**Task description**
Find the string "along" in the listing below and return each line it appears in.

_ _ _ _ _

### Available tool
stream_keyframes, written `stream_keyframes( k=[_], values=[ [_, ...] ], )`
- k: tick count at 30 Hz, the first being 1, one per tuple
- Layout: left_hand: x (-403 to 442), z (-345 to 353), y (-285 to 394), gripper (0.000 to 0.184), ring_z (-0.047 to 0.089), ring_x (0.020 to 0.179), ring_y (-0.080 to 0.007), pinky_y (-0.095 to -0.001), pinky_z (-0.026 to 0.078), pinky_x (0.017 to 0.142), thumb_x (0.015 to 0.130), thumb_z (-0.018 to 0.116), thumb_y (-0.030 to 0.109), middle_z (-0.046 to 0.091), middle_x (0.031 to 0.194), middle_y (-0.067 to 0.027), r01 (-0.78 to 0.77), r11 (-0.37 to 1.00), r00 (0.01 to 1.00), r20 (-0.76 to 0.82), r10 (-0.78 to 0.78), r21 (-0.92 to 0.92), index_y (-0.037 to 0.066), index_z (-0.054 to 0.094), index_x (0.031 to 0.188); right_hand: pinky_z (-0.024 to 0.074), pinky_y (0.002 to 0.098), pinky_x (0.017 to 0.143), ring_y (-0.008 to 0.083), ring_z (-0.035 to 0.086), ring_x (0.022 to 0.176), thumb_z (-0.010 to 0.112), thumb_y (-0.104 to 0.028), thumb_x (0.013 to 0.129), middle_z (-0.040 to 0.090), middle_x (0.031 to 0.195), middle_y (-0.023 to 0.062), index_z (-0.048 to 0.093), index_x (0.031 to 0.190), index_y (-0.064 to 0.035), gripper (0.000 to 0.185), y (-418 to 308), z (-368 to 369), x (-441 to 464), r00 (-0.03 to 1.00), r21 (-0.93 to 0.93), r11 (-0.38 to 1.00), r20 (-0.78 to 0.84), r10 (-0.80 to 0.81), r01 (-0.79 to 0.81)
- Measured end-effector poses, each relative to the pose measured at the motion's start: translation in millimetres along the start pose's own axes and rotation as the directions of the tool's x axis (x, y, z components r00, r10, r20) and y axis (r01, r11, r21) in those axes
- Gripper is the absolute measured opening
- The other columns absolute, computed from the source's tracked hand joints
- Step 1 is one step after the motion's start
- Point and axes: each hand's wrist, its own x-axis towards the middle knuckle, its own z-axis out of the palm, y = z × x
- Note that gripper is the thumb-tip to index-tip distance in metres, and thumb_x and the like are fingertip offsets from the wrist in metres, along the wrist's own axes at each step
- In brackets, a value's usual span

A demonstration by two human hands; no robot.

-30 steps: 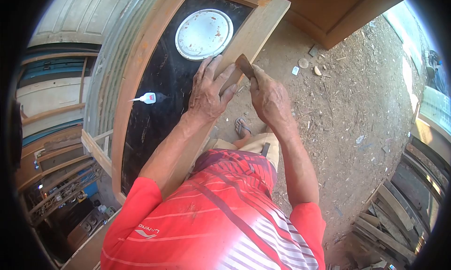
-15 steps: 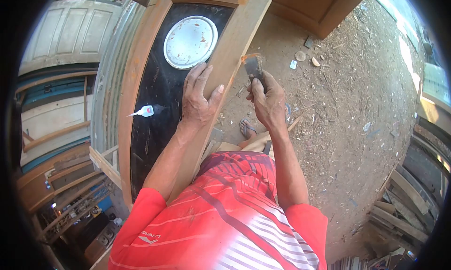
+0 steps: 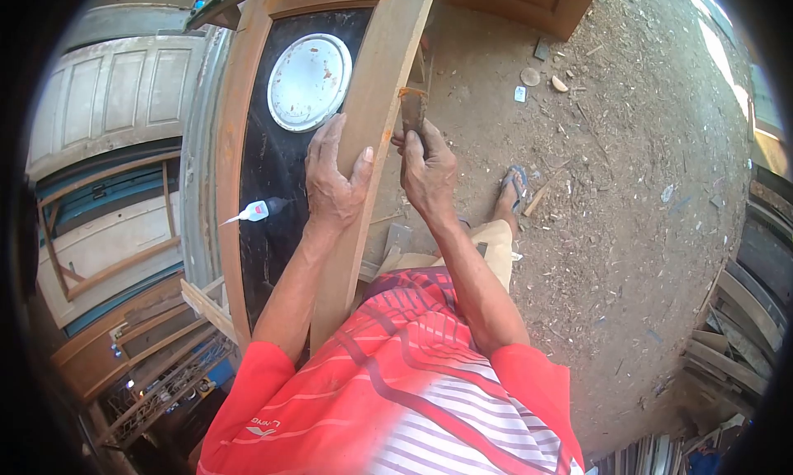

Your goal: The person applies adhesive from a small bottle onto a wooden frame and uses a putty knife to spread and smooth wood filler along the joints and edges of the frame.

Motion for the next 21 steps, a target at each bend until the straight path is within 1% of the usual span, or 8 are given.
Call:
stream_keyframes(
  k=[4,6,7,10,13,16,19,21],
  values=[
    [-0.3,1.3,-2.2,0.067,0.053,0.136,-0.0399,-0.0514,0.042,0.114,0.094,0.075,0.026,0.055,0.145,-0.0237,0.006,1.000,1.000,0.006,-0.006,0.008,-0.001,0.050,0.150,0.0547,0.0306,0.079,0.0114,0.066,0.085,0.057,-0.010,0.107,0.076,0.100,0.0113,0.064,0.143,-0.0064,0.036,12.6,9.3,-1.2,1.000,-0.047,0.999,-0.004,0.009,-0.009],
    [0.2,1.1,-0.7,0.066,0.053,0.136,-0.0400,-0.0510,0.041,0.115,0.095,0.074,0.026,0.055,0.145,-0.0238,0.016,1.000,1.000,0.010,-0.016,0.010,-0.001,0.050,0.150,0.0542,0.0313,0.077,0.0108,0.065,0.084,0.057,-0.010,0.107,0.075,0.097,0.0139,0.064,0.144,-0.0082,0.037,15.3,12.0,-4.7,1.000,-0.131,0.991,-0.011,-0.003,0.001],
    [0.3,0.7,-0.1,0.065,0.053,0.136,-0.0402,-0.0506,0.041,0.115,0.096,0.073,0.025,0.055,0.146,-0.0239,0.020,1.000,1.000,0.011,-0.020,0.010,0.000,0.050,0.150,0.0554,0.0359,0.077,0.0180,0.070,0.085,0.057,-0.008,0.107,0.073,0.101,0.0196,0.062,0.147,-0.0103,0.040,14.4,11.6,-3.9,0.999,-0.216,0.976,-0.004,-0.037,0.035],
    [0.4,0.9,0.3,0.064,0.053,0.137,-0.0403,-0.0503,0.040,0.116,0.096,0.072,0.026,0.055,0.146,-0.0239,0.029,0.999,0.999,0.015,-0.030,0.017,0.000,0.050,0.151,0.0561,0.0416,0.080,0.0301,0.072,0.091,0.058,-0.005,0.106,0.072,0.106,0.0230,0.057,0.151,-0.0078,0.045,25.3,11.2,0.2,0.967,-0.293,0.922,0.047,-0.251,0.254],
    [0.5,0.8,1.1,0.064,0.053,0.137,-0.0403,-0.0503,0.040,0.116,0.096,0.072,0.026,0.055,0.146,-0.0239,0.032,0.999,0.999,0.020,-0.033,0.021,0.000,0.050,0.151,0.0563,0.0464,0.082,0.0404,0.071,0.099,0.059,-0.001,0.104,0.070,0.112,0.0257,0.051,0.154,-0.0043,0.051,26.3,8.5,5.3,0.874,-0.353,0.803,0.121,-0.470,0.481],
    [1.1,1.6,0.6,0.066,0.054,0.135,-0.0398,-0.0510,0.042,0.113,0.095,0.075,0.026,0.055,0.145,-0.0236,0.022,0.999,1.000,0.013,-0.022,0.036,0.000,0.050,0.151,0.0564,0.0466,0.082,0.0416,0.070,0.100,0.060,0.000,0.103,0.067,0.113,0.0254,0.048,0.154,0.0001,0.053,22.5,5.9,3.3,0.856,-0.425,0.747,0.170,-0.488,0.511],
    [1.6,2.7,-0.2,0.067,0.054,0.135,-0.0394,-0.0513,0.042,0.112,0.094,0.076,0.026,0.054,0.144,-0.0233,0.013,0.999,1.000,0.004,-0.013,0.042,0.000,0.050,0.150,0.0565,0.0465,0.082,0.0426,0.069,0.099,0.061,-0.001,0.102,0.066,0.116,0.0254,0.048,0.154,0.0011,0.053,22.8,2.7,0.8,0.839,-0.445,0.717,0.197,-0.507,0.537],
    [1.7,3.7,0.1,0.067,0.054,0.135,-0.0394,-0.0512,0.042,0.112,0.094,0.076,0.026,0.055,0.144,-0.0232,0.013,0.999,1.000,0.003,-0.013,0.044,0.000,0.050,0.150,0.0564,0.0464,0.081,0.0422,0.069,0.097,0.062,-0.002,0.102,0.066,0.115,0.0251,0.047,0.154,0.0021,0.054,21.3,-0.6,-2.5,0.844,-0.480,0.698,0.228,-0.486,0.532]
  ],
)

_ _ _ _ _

**Solution to the exercise**
- Measured end-effector poses, each relative to the pose measured at the motion's start: translation in millimetres along the start pose's own axes and rotation as the directions of the tool's x axis (x, y, z components r00, r10, r20) and y axis (r01, r11, r21) in those axes
- Note that gripper is the thumb-tip to index-tip distance in metres, and thumb_x and the like are fingertip offsets from the wrist in metres, along the wrist's own axes at each step
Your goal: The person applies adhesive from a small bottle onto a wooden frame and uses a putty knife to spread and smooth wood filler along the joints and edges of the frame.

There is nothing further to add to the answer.